Microgreens are nutritionally dense and space-saving versions of common edible crops, which will easily be cultivated without soil in even the foremost primitive of windowsill gardens. Often confused with “sprouts,” microgreens only comprise the above-ground parts of the plant, instead of everything from root to shoot.

Do microgreens need full sun to survive well?

Microgreens are very pretty flexible, and they will grow very well on a sunny windowsill. For maximum growth, nearly 4-6 hours of sunshine a day is needed, but if you don’t have that available, a simple LED grow light will be enough supplement.

What happens if I don’t harvest microgreens?

The plant won’t be ready to overcome that sort of stress to grow back. that’s why microgreens don’t grow back after you harvest them. But not isolating the stem and leaves (leaving them growing within the tray) also will eventually cause them to possess an unprecedented amount of stress causing them to die.

Where it is better to grow microgreens in water or soil?

Some plants do better in soil and some in water that means hydroponics. Microgreens are a very hot topic in this debate since they are harvested so soon after germination. The initial growth process is very crucial; the best growth method is of the utmost importance. You should grow microgreens in soil, as opposed even to hydroponics.

How deep should soil be for growing microgreens?

The soil needs to be two inches deep for growing microgreens.

You can easily grow microgreens in flat trays, planting pots, egg containers—any type of thing will work, as long as you have at least two inches or 5 cm of soil depth to work with. Get the dirt that means the most traditional way to grow these little ones is, of course, in the soil—and it’s the best medium we recommend.

How do I know when microgreens are ready?

Microgreens will be ready to harvest usually two to three weeks after planting, by making them very quick plants for gardeners. Harvest when you see the first set of real leaves on them. Once leaves appear, snip off the microgreens just above the soil line. Then serve immediately for the best flavor.
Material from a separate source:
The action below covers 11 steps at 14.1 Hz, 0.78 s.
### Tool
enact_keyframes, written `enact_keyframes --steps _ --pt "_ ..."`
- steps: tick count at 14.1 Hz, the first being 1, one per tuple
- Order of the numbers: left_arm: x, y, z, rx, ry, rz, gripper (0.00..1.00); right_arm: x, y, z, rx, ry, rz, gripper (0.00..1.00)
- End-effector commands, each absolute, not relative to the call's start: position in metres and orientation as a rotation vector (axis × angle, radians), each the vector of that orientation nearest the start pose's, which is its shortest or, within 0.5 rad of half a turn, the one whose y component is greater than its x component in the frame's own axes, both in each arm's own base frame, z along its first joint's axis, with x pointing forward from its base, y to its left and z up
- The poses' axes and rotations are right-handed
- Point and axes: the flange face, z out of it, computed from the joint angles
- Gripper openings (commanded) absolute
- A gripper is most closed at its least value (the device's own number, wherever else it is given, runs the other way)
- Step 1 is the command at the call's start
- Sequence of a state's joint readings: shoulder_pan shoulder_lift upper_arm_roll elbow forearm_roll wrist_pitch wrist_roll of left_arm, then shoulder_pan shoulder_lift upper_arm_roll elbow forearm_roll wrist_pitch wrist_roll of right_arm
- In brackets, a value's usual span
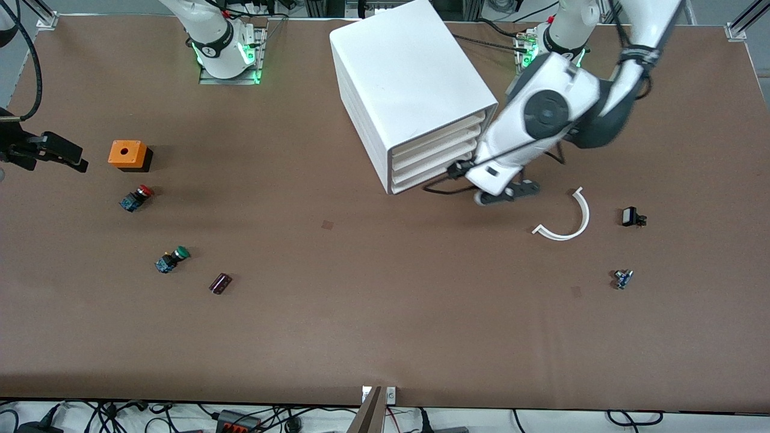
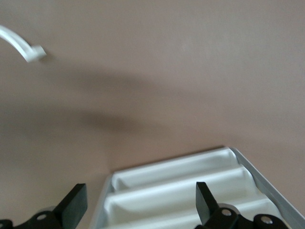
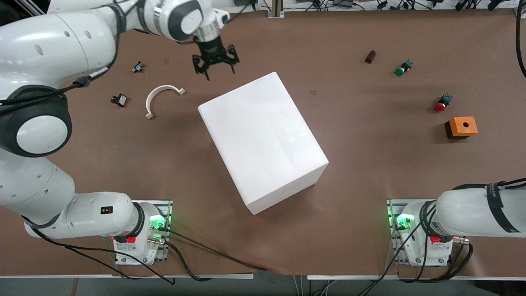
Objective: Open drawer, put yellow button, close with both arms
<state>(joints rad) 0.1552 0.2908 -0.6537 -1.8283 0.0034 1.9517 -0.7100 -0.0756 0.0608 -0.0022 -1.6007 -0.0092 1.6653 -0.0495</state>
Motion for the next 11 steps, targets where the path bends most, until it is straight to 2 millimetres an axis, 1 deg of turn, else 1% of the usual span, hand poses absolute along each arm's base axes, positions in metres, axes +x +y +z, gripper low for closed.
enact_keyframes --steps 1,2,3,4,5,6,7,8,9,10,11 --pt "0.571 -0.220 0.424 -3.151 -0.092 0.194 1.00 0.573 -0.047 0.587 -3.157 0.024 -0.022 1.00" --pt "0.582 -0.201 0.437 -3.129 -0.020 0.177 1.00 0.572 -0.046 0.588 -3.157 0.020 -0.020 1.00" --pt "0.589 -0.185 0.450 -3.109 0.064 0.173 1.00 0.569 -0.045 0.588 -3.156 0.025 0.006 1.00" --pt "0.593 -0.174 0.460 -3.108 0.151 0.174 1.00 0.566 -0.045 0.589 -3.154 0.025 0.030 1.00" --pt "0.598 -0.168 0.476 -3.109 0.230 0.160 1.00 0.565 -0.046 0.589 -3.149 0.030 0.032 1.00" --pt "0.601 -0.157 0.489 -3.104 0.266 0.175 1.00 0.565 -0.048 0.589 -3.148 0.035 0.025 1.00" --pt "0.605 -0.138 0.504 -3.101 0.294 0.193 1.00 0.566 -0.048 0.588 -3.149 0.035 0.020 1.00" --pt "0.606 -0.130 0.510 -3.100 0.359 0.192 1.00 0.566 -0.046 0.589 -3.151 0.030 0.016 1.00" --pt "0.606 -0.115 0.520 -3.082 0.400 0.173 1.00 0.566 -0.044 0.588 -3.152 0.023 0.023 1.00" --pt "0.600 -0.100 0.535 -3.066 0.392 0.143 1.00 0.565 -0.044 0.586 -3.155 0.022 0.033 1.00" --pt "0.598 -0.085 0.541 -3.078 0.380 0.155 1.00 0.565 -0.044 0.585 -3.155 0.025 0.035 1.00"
How do I sterilize the soil for microgreens?

Sterilizing the soil

If you are using regular soil or compost bought from outside, you will probably want to sterilize it before using it to grow your microgreens. You can do this simply by baking it in an oven preheated to 82°C for 30 minutes.

How often do I water microgreens?

Water regularly; make sure that the seedlings don’t dry out. Depending on your soil mixture and light, you need to water every day or so. You can even use a sprayer or a watering can. Microgreens are very fragile, yet resilient.

What type of growing medium is best for microgreens?

We usually recommend a soilless mix as that is the best growing medium for microgreens because any potting mix that will include compost or soil that will increase the risk of soilborne disease. For this main reason, the best soil for microgreens is not soil at all.

Do microgreens need fertilizer to grow?

Microgreens don’t need any fertilizer or compost additives, but they do grow very faster, deeper color, and larger cotyledons and leaves when fertilized. Smaller seeds have very little internal energy and nutrients than large seeds and they rely more on nutrients in their growing mediums such as water or hydroponic.